[DATA SUPPLIED — start]
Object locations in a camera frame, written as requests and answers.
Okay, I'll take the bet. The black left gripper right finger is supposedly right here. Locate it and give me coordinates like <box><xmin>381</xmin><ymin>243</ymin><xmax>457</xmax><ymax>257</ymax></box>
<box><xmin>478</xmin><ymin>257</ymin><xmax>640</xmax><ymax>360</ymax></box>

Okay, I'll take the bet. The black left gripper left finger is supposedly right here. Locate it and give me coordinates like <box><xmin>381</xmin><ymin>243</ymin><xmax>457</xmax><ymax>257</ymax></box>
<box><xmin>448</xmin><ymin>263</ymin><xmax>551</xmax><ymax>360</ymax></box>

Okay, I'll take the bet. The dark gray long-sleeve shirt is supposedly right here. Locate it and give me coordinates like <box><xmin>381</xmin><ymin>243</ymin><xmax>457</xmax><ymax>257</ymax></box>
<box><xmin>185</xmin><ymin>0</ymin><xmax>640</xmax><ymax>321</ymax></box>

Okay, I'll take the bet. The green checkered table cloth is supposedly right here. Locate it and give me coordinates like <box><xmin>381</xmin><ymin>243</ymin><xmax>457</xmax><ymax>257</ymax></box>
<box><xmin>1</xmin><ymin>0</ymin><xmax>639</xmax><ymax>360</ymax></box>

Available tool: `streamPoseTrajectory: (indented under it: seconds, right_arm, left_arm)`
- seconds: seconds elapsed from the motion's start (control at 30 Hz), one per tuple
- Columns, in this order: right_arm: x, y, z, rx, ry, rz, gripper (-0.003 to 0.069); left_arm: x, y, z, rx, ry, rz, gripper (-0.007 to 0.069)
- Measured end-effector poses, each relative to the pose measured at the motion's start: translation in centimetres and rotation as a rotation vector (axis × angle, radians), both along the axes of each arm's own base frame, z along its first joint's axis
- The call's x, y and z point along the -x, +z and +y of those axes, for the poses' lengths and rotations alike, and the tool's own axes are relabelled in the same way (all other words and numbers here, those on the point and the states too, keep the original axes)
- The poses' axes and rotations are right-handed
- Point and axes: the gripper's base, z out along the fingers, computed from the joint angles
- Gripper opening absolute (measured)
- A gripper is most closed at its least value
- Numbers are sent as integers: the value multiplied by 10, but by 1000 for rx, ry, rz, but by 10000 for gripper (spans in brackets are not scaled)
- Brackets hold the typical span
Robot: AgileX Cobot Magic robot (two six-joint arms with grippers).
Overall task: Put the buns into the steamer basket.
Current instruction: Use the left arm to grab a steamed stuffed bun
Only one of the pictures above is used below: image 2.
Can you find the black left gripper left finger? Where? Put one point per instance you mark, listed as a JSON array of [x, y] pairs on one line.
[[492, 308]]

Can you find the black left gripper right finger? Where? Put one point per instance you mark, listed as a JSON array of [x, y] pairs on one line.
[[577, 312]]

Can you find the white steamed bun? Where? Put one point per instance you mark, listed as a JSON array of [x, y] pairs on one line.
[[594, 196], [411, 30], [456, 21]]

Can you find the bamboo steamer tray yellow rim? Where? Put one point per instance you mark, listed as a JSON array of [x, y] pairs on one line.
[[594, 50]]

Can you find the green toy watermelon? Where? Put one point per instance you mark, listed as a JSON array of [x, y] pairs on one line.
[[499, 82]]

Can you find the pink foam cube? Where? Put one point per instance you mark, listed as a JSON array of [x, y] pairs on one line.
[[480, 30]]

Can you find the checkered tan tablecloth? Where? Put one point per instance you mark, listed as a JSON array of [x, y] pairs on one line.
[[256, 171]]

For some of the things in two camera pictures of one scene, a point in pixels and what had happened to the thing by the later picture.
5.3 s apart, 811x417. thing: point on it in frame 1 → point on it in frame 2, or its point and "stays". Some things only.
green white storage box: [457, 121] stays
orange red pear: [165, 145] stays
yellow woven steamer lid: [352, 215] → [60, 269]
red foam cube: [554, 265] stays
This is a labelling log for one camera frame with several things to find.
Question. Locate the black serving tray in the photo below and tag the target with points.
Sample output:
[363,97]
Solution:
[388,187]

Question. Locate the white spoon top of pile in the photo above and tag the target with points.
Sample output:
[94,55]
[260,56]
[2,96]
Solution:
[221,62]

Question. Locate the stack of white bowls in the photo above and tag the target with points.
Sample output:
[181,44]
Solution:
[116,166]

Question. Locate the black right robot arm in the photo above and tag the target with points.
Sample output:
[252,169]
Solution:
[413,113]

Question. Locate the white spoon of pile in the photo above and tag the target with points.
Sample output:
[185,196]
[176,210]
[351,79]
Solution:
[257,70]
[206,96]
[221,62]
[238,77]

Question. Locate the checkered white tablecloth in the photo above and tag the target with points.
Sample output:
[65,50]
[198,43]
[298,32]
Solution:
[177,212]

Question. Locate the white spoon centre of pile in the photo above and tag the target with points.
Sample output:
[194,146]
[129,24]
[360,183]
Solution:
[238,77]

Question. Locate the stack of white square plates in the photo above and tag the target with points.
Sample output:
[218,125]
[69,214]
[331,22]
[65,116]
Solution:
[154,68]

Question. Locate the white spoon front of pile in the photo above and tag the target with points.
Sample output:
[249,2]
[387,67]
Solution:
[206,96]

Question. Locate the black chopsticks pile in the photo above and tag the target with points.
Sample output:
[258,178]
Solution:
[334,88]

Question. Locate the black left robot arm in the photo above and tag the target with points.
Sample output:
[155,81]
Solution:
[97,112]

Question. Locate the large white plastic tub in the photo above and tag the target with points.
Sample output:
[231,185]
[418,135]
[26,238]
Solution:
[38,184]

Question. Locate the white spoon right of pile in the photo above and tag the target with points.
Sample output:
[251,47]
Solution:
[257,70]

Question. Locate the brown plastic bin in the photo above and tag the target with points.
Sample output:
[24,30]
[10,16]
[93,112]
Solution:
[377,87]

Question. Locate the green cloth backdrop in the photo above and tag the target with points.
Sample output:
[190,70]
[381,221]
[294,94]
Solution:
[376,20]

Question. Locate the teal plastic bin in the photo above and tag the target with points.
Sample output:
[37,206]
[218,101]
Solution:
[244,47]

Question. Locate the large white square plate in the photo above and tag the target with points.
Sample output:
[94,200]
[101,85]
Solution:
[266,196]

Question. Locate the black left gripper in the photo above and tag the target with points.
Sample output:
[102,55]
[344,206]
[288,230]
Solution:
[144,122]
[DATA SUPPLIED — finish]
**WORK REQUEST:**
Every entry above must be copied exactly.

**RESPONSE AREA:**
Object locations in a camera frame, written as requests and answers.
Okay, I'll take the bet. The black left gripper right finger is supposedly right here. Locate it and give me coordinates like <box><xmin>381</xmin><ymin>243</ymin><xmax>457</xmax><ymax>257</ymax></box>
<box><xmin>478</xmin><ymin>257</ymin><xmax>640</xmax><ymax>360</ymax></box>

Okay, I'll take the bet. The black left gripper left finger is supposedly right here. Locate it and give me coordinates like <box><xmin>381</xmin><ymin>243</ymin><xmax>457</xmax><ymax>257</ymax></box>
<box><xmin>448</xmin><ymin>263</ymin><xmax>551</xmax><ymax>360</ymax></box>

Okay, I'll take the bet. The dark gray long-sleeve shirt is supposedly right here. Locate it and give me coordinates like <box><xmin>381</xmin><ymin>243</ymin><xmax>457</xmax><ymax>257</ymax></box>
<box><xmin>185</xmin><ymin>0</ymin><xmax>640</xmax><ymax>321</ymax></box>

Okay, I'll take the bet. The green checkered table cloth is supposedly right here. Locate it and give me coordinates like <box><xmin>381</xmin><ymin>243</ymin><xmax>457</xmax><ymax>257</ymax></box>
<box><xmin>1</xmin><ymin>0</ymin><xmax>639</xmax><ymax>360</ymax></box>

Available tool: `streamPoseTrajectory: (indented under it: seconds, right_arm, left_arm)`
- seconds: seconds elapsed from the motion's start (control at 30 Hz), one per tuple
- Columns, in this order: right_arm: x, y, z, rx, ry, rz, gripper (-0.003 to 0.069); left_arm: x, y, z, rx, ry, rz, gripper (-0.007 to 0.069)
- Measured end-effector poses, each relative to the pose measured at the motion's start: translation in centimetres and rotation as a rotation vector (axis × angle, radians), both along the axes of each arm's own base frame, z along its first joint's axis
- The call's x, y and z point along the -x, +z and +y of those axes, for the poses' lengths and rotations alike, and the tool's own axes are relabelled in the same way (all other words and numbers here, those on the point and the states too, keep the original axes)
- The poses' axes and rotations are right-handed
- Point and axes: the gripper's base, z out along the fingers, computed from the joint angles
- Gripper opening absolute (measured)
- A gripper is most closed at its least value
- Numbers are sent as integers: the value multiplied by 10, but by 1000 for rx, ry, rz, but by 10000 for gripper (spans in brackets are not scaled)
- Brackets hold the typical span
Robot: AgileX Cobot Magic robot (two six-joint arms with grippers).
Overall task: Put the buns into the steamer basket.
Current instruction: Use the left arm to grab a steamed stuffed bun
Only one of the pictures above is used below: image 2.
Can you find the black left gripper left finger? Where? Put one point per instance you mark, listed as a JSON array of [x, y] pairs on one line.
[[492, 308]]

Can you find the black left gripper right finger? Where? Put one point per instance you mark, listed as a JSON array of [x, y] pairs on one line.
[[577, 312]]

Can you find the white steamed bun? Where? Put one point per instance you mark, listed as a JSON array of [x, y] pairs on one line.
[[594, 196], [411, 30], [456, 21]]

Can you find the bamboo steamer tray yellow rim? Where? Put one point per instance you mark, listed as a JSON array of [x, y] pairs on one line.
[[594, 50]]

Can you find the green toy watermelon? Where? Put one point per instance you mark, listed as a JSON array of [x, y] pairs on one line.
[[499, 82]]

Can you find the pink foam cube? Where? Put one point per instance you mark, listed as a JSON array of [x, y] pairs on one line.
[[480, 30]]

Can you find the checkered tan tablecloth? Where? Put one point per instance you mark, listed as a JSON array of [x, y] pairs on one line.
[[256, 171]]

For some of the things in two camera pictures of one scene, a point in pixels and what had happened to the thing by the later picture.
5.3 s apart, 811x417. thing: point on it in frame 1 → point on it in frame 2, or its point and "stays". Some things only.
green white storage box: [457, 121] stays
orange red pear: [165, 145] stays
yellow woven steamer lid: [352, 215] → [60, 269]
red foam cube: [554, 265] stays
This is a labelling log for one camera frame with several things to find.
Question. Locate the black serving tray in the photo below and tag the target with points.
Sample output:
[363,97]
Solution:
[388,187]

Question. Locate the white spoon top of pile in the photo above and tag the target with points.
Sample output:
[94,55]
[260,56]
[2,96]
Solution:
[221,62]

Question. Locate the stack of white bowls in the photo above and tag the target with points.
Sample output:
[181,44]
Solution:
[116,166]

Question. Locate the black right robot arm in the photo above and tag the target with points.
Sample output:
[252,169]
Solution:
[413,113]

Question. Locate the white spoon of pile in the photo above and tag the target with points.
Sample output:
[185,196]
[176,210]
[351,79]
Solution:
[257,70]
[206,96]
[221,62]
[238,77]

Question. Locate the checkered white tablecloth in the photo above and tag the target with points.
Sample output:
[65,50]
[198,43]
[298,32]
Solution:
[177,212]

Question. Locate the white spoon centre of pile in the photo above and tag the target with points.
Sample output:
[194,146]
[129,24]
[360,183]
Solution:
[238,77]

Question. Locate the stack of white square plates in the photo above and tag the target with points.
Sample output:
[218,125]
[69,214]
[331,22]
[65,116]
Solution:
[154,68]

Question. Locate the white spoon front of pile in the photo above and tag the target with points.
Sample output:
[249,2]
[387,67]
Solution:
[206,96]

Question. Locate the black chopsticks pile in the photo above and tag the target with points.
Sample output:
[258,178]
Solution:
[334,88]

Question. Locate the black left robot arm in the photo above and tag the target with points.
Sample output:
[155,81]
Solution:
[97,112]

Question. Locate the large white plastic tub in the photo above and tag the target with points.
Sample output:
[231,185]
[418,135]
[26,238]
Solution:
[38,184]

Question. Locate the white spoon right of pile in the photo above and tag the target with points.
Sample output:
[251,47]
Solution:
[257,70]

Question. Locate the brown plastic bin in the photo above and tag the target with points.
Sample output:
[24,30]
[10,16]
[93,112]
Solution:
[377,87]

Question. Locate the green cloth backdrop in the photo above and tag the target with points.
Sample output:
[190,70]
[381,221]
[294,94]
Solution:
[376,20]

Question. Locate the teal plastic bin in the photo above and tag the target with points.
Sample output:
[37,206]
[218,101]
Solution:
[244,47]

Question. Locate the large white square plate in the photo above and tag the target with points.
Sample output:
[94,200]
[101,85]
Solution:
[266,196]

Question. Locate the black left gripper in the photo above and tag the target with points.
Sample output:
[102,55]
[344,206]
[288,230]
Solution:
[144,122]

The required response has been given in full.